# [DATA FOR PROCESSING]
=-=-=-=-=
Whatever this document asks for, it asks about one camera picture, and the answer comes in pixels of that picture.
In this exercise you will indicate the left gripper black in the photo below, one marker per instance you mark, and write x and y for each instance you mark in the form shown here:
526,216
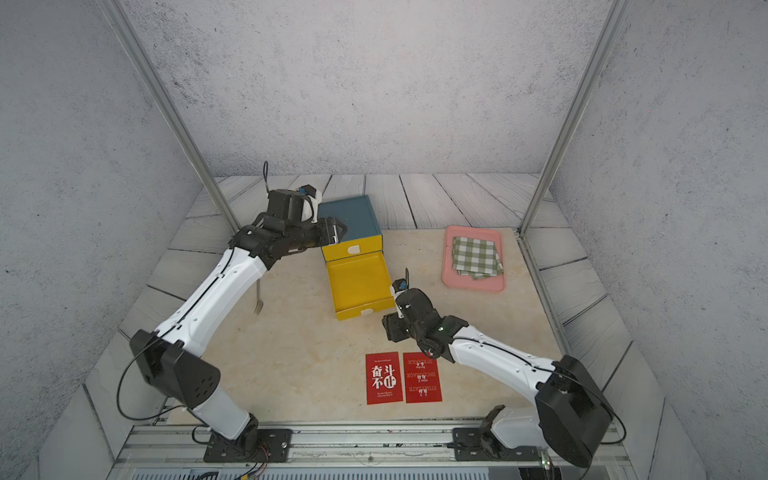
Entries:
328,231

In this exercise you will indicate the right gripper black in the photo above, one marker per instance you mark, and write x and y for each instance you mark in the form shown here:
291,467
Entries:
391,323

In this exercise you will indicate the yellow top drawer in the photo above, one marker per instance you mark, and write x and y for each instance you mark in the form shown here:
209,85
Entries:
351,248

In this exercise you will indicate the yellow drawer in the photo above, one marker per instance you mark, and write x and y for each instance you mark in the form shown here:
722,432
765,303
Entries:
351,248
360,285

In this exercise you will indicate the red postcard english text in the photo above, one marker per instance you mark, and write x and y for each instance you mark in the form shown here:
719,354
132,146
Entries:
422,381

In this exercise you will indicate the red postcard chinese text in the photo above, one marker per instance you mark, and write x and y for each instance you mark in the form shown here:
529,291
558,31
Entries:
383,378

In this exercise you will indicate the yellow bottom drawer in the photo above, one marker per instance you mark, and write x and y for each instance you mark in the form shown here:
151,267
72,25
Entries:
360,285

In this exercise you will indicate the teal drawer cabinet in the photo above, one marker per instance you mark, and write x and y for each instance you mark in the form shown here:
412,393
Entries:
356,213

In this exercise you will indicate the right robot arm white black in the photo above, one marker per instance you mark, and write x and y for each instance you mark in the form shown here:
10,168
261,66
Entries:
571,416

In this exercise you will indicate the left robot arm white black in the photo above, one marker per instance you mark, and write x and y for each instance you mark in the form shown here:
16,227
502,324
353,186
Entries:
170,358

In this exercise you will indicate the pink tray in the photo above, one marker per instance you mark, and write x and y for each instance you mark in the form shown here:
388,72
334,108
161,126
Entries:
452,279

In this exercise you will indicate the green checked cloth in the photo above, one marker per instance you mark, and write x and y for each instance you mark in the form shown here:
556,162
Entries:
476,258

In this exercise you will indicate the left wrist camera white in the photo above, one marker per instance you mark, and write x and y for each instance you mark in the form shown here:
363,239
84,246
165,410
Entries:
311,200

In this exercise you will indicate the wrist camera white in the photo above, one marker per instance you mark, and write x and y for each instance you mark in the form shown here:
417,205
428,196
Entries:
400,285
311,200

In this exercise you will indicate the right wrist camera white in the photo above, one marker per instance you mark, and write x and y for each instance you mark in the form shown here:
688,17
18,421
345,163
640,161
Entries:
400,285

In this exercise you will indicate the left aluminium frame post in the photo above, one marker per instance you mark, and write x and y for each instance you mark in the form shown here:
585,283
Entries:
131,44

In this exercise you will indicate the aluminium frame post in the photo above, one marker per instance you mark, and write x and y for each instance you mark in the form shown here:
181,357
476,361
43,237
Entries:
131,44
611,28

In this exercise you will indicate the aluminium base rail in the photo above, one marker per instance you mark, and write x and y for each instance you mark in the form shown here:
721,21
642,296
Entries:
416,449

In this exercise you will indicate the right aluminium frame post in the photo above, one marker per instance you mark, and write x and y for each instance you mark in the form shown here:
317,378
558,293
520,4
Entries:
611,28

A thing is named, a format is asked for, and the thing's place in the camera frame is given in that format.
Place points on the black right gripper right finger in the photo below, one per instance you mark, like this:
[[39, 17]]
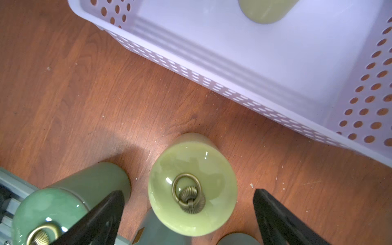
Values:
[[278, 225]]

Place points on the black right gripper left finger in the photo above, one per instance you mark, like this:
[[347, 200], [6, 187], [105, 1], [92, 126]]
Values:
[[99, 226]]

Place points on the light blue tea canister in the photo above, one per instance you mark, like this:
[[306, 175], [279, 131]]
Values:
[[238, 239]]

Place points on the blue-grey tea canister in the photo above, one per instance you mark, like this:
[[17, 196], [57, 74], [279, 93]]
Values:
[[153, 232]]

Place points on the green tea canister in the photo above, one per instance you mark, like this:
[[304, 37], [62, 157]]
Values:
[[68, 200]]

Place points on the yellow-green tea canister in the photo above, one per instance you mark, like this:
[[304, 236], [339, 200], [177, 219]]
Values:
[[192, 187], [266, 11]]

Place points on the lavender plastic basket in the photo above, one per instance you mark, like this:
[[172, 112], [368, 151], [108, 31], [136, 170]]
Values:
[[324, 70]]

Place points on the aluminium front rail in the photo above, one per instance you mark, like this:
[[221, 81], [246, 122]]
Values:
=-=-=-=-=
# [TASK ITEM]
Read through the lines above and collect those that contain the string "below".

# [WRITTEN ANSWER]
In this exercise you will indicate the left gripper black in the photo below, one marker per instance you mark, and write x and y for each instance you mark in the form shown here:
Place points on the black right gripper right finger in the photo below, one per instance you mark, like this:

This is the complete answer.